その他様々なPOCや研究開発プロジェクトで音声×AI領域に携わる中、2020年に新型コロナウイルスの感染が世界的に拡大。感染予防のために通勤やレストラン営業の自粛・縮小が求められる状況への打開策として、代表の森 善隆氏が中心となり新サービス『マヤイ』をスタートさせました。

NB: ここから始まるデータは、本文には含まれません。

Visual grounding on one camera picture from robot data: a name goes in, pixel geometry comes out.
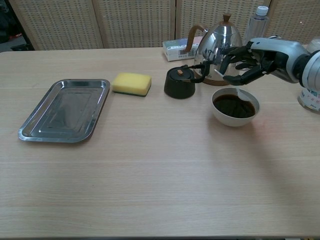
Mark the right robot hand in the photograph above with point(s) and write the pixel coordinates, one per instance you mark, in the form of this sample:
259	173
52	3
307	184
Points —
280	52

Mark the white plastic spoon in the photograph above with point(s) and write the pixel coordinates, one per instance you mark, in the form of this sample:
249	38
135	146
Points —
245	95

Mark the white bowl dark liquid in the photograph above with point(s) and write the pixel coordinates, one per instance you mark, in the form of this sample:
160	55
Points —
233	120

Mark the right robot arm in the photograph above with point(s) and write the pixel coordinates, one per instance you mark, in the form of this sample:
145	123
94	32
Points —
311	70

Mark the stainless steel gooseneck kettle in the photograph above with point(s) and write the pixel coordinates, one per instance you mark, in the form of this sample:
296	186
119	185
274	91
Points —
212	42

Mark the open jar with blue label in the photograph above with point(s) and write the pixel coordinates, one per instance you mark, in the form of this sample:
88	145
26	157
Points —
314	45

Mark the clear plastic water bottle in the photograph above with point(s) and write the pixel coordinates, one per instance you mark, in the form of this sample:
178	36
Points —
257	25

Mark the clear jar of colourful packets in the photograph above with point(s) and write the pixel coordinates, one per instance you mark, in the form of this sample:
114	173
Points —
308	98

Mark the multi-pack tissue box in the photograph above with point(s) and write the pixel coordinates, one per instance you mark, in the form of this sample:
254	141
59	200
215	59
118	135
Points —
175	50

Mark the small black teapot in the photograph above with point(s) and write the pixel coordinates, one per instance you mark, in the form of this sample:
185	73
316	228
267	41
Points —
178	87

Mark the wooden woven folding screen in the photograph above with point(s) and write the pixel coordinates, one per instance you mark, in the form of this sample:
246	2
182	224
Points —
135	22

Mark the yellow sponge with green pad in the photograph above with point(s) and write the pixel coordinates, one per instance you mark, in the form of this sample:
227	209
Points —
131	81

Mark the rectangular stainless steel tray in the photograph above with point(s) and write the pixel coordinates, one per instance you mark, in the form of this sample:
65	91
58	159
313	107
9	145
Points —
63	110

「電話応対のためだけに、感染リスクを冒して誰かが出社しなければならない企業も多いという話を耳にし、この状況をなんとかできないかと考えたのが開発のきっかけでした。『マヤイ』は電話の一次応対代行サービスで、『マヤイ for テイクアウト』と『マヤイ for オフィス』の2種類があります。前者はその名の通り、テイクアウトの注文受付電話、後者は法人の代表電話窓口で、どちらもクラウド上の簡易留守番電話サービスとご理解ください。オフィスや店舗にかかってきた電話にAIがIVR(自動音声応答)で対応し、メッセージを録音。録音データを聞くためのURL、音声を書き起こしたテキスト、受電した日時や電話番号などを、担当者の携帯電話にSMSで自動転送します。今までの電話自動応答サービスと大きく異なるのは、携帯電話で24時間365日いつでも通話メッセージの確認ができること。SMSの通知内容と録音から、電話をかけ直すかどうかを判断することができるため、ビジネスチャンスを逃すことなく、対応が必要なものだけを選別することができます。場合によっては書き起こしたテキストを読めば、留守番電話を聞かなくてもその判断が可能です。コールセンターのように人が介在する受電代行ではなく、日常業務の中でルーチンワークとなっているような電話対応を簡素化するサービスとして、コスト面でも利用しやすい仕組みになっています。

SMSを活用した、誰もが使いやすいサービス

『マヤイ』が受電内容の通知先にSMSを選択している理由には、その開発コンセプトが大きくかかわっているといいます。

「開発にあたって最も重視したのは、『ユーザーにとっての手間が極限まで少なく、シンプルで使いやすいこと』です。通知先をSMSにすることで、既存の携帯電話を利用することができるため、新しい機材やシステムを導入する必要はありません。またメールよりもリアルタイム性が高く、電話よりも確実に通知を届けることが可能です。導入に必要なものは「企業名もしくは店舗名」「転送先の電話番号(最大3つ)」のみというシンプルさ、最短翌日からサービスの利用を開始できる即時性も含め、簡単でスマートに利用できる点はカスタマーからも高い評価をいただいています。」

信頼性と開発のしやすさを重視し、Twilioを選択

「電話番号の取得、受電、IVRの利用、音声録音のストレージ、SMS送信にTwilioを使用しています。これらはサービスの根幹となる機能ですので、Twilioを導入する際、世界的に利用実績が豊富で、安心・安全なサービスであることは非常に重要でした。また以前にもAIスピーカーと電話の連携など、様々なプロジェクトでTwilioを使用した経験があり、システムとの連携がシンプルで理解しやすかったこともTwilioを選択した大きな理由です。複数のプログラミング言語のドキュメントが充実しており、Webで検索すれば様々なナレッジを見つけることができるため、技術的な面で助かっています。事実、わずか2~3日でシステムと連携することができました。当社のエンジニアには海外国籍のスタッフも多いため、英語での情報提供やサポートとのやりとりが可能であることも、使いやすさの一因でした。さらに、初期費用がかからず、使った分だけの従量課金制であることも嬉しいポイントですね。」

時代のニーズをとらえ、音声×AIの未来を切り拓く

「段階的にテイクアウトを始めた飲食店も多いこともあり、『マヤイ for テイクアウト』のような注文のためのツールやソリューションは不足していました。そこに一石を投じることができたのは価値のある取り組みであったと思います。また、『マヤイ for オフィス』は自社でも導入した結果、週に延べ1~2時間かかっていた電話対応時間を90%以上削減することができました。電話番のためだけにオフィスに出社するという無駄がなくなり、リモートワーク推進の一助になっています。両サービスともリリースと同時に無償キャンペーンを行ったこともあり、反響は大きく、スタートから約2か月で50件以上のお申し込みをいただきました。商店街などの連合体や有名なホールディングスからも引き合いがあり、多くの方にこのサービスが必要とされているという手ごたえを感じています。」今後、既存の各種サービス事業に加えて、声×AIの領域での製品事業を立ち上げ、人とコンピューターのコミュニケーションをさらに進化させていきたいと語る森氏。共同でWebセミナーを開催するなど、Twilioも様々なサポートを行い、音声×AIのテクノロジーを広げていきます。